Even this is a value judgment, I agree, but surely we can apply some forms of social science to inform our value judgments. For example, we may as a society make the value judgment that it would be good if every child received a basic K–12 education. I agree with this value judgment, and would add to it the value judgment that it would be equally important for every child to have a computer and Internet access because that is the future of education. So we share that value judgment. However, the next question is a pragmatic one: who is going to pay for this education (and computers/Internet)? Parents? Churches? NGOs? Charities? Government? If the latter — the value judgment we have made — then do parents get to choose among the various government schools of where to send their children? (No.) Do parents who choose to send their children to private schools have to also pay for government schools? (Yes.) Is that fair? You make that value judgment. I don’t think that it is fair. To be consistent, if you are pro-choice on abortion you should also be pro-choice on education. The deeper value judgment here is being pro-choice about everything. Choice = freedom.

Some correspondents hated the political diagram because it seems to elevate libertarianism above the traditional left-right spectrum. Okay, then you come up with something other than the left-right linear spectrum to visualize where someone would fall on that line who is socially liberal and fiscally conservative. You draw it and I’ll publish it in a future blog.

Some people hate the word “libertarian.” I’m not crazy about it either, but haven’t thought of a better label. Labels are useful because they enable people to take cognitive shortcuts, but they also lead to shortcuts to nuanced thinking about what someone believes. “Oh, you’re one of those…” full stop. We all do this, of course, but I call myself a libertarian for the same reason I call myself a feminist, an atheist, and a pro-choicer — because it is the accepted language and we have to communicate ideas with language. But I much prefer to be assessed on specific issues.

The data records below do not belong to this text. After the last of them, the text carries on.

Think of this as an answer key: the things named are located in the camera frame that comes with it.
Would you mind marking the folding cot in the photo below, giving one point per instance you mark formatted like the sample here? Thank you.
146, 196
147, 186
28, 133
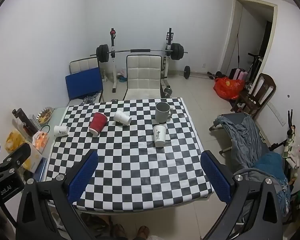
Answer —
233, 117

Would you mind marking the white weight bench rack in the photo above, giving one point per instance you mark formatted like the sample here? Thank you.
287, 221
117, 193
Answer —
114, 77

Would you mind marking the red plastic bag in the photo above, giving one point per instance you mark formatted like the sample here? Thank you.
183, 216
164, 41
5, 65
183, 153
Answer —
227, 87

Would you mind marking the grey cloth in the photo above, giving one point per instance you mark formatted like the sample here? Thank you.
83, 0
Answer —
245, 140

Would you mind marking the black white checkered tablecloth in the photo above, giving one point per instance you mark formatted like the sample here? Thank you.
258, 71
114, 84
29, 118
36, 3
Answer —
140, 170

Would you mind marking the dark glass bottle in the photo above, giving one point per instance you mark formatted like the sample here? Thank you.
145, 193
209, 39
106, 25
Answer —
25, 121

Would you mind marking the long black barbell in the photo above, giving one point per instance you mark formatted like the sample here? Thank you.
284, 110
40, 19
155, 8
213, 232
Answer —
103, 53

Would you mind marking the brown slipper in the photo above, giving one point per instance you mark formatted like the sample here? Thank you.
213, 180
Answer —
143, 233

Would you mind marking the tall white printed cup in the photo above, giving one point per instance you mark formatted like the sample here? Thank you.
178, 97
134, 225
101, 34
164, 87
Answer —
159, 136

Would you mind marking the blue board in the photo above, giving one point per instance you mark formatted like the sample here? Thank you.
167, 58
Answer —
84, 83

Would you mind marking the black tripod stand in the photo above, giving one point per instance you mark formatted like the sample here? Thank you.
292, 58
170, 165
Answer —
290, 122

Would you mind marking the white wall strip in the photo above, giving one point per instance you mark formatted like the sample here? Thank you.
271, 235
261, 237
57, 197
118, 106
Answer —
277, 113

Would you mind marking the door frame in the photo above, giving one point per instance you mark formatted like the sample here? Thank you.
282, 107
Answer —
230, 37

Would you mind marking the bowl of food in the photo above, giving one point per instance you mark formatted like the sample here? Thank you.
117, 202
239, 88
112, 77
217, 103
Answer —
45, 115

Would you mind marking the glass side table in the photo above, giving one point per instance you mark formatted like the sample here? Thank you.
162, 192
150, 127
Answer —
57, 116

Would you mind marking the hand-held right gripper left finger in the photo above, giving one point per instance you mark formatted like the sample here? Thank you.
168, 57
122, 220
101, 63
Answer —
82, 176

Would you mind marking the teal knitted blanket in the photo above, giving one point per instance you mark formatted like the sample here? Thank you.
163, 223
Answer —
270, 165

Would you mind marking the dark wooden chair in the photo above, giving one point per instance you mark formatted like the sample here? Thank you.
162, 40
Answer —
263, 90

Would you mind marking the chrome dumbbell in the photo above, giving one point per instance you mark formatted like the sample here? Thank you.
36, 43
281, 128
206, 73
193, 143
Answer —
168, 91

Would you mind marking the white cardboard box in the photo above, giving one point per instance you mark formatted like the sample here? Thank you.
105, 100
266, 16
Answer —
35, 158

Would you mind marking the blue book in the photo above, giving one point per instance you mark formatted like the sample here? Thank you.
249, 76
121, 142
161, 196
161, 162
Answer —
43, 168

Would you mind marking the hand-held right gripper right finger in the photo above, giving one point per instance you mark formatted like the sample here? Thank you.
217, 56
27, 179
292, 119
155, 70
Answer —
216, 177

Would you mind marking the white padded chair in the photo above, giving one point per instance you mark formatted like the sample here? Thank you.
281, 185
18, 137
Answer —
143, 77
83, 63

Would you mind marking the small white printed cup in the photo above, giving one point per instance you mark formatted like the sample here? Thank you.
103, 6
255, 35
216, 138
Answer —
60, 131

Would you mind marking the plain white paper cup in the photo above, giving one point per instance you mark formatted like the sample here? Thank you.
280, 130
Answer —
122, 117

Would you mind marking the orange plastic bag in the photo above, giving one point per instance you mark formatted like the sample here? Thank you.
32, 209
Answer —
40, 141

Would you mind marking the short black barbell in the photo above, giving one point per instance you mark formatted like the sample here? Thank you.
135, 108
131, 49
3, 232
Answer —
187, 71

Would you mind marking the black kick scooter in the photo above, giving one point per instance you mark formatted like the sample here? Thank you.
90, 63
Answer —
255, 65

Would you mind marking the pink suitcase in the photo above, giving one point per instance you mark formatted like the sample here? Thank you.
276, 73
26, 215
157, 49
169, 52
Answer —
237, 74

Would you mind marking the grey ceramic mug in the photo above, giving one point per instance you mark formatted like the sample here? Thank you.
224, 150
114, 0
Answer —
162, 114

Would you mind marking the red paper cup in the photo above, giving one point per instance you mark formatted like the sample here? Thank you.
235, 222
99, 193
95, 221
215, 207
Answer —
97, 123

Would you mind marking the yellow snack bag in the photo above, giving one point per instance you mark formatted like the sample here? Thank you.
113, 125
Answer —
15, 141

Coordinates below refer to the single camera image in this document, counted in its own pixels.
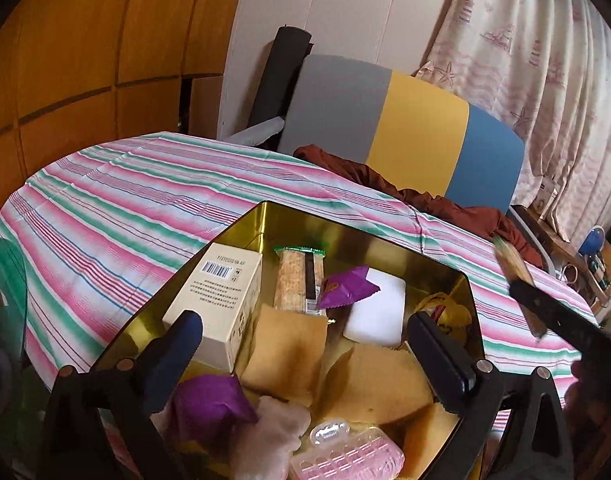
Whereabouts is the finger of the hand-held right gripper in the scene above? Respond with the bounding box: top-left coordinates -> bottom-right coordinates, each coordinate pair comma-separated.
509,280 -> 611,356

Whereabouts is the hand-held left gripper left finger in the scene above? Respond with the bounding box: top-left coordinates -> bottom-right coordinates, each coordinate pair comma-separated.
36,310 -> 203,480

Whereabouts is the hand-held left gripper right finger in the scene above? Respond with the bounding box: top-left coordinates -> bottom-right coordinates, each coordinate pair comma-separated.
407,312 -> 575,480

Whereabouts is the yellow snack packet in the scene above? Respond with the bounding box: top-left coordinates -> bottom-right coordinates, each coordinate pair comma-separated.
415,292 -> 473,351

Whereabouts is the purple candy wrapper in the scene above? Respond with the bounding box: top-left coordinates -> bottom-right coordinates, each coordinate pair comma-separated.
318,266 -> 381,310
173,375 -> 259,442

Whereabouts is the cream cardboard box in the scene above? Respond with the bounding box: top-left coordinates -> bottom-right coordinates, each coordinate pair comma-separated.
163,242 -> 264,374

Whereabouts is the white sponge block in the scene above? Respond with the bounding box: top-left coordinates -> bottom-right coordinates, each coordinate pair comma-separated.
343,267 -> 406,347

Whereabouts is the gold tin box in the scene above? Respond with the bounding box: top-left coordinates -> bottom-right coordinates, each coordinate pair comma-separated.
93,201 -> 486,480

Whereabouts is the clear plastic-wrapped bundle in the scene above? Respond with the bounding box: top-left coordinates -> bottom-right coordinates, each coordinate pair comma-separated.
226,395 -> 311,480

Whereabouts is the pink plastic case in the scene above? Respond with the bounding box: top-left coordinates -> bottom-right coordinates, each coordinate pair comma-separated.
290,425 -> 405,480

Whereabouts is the snack bar with black label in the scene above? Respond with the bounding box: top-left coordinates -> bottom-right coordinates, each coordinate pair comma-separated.
273,245 -> 329,317

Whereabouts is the person's right hand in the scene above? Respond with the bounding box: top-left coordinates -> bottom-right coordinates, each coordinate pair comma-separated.
564,357 -> 611,441

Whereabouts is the wooden shelf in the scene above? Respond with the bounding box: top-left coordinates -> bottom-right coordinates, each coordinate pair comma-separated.
515,204 -> 611,311

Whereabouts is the small printed carton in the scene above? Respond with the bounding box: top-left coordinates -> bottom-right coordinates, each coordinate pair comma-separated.
533,180 -> 561,221

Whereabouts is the red-brown cloth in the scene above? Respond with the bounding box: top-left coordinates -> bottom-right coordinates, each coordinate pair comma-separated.
293,144 -> 543,268

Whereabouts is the striped tablecloth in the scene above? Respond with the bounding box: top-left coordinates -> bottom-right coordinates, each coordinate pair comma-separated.
0,131 -> 599,480

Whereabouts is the grey yellow blue chair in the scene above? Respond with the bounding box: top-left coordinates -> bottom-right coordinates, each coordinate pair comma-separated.
218,54 -> 556,275

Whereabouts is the printed pink curtain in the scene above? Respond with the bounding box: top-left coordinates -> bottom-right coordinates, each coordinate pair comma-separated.
413,0 -> 611,241

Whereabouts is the black rolled mat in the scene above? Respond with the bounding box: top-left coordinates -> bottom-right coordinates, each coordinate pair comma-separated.
248,25 -> 313,128

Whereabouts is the wooden wardrobe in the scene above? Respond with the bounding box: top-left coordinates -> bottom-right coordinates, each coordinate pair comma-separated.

Several of you said that I am a victim of one of my own central tenets of baloney detection: the confirmation bias, where we look for and find confirmatory evidence for what we already believe and ignore the disconfirmatory evidence. Yes, I will admit, I do this. Everyone does, and we must guard against it, especially when it comes to religion, politics, and economics. To combat this problem, I read the conservative Wall Street Journal and the liberal Los Angeles Times. I listen to such conservative talk radio hosts as Hugh Hewitt and Dennis Praeger as well as the very liberal Bill Maher. I have read Karl Marx’s books as deeply and carefully as I have read Adam Smith’s books. I have read a host of books from liberal and conservative and libertarian authors on the current economic meltdown. And although I have a few libertarian and conservative friends, because I work in the sciences and in publishing, the vast majority of my friends, acquaintances, staff, co-workers, and colleagues are liberals who I can assure you are never shy about letting me know where they think I’ve gone off the political or economic rails.

Finally, let me add that one of the appealing things to me about the libertarian worldview is that it is optimistic, uplifting, and most importantly (to me) anti-elitist. I’m in favor of doing whatever we can to allow the little guy to succeed and to break up power blocs that prevent the average Joe or Jane from reaching their full potential. The Constitutional divisions of power in our Democracy — emulated by many others around the world — are a huge improvement from centuries past that allowed or enabled some to succeed at the expense of others. That was a zero-sum world. Over the past 200 years the spread of democracy and capitalism has done more toward achieving a Nonzero world than anything else — more people in more places more of the time have more power and liberty and wealth than any time in the previous four millennium. Therefore, the more we can spread democracy and capitalism the better off more of us will be more of the time.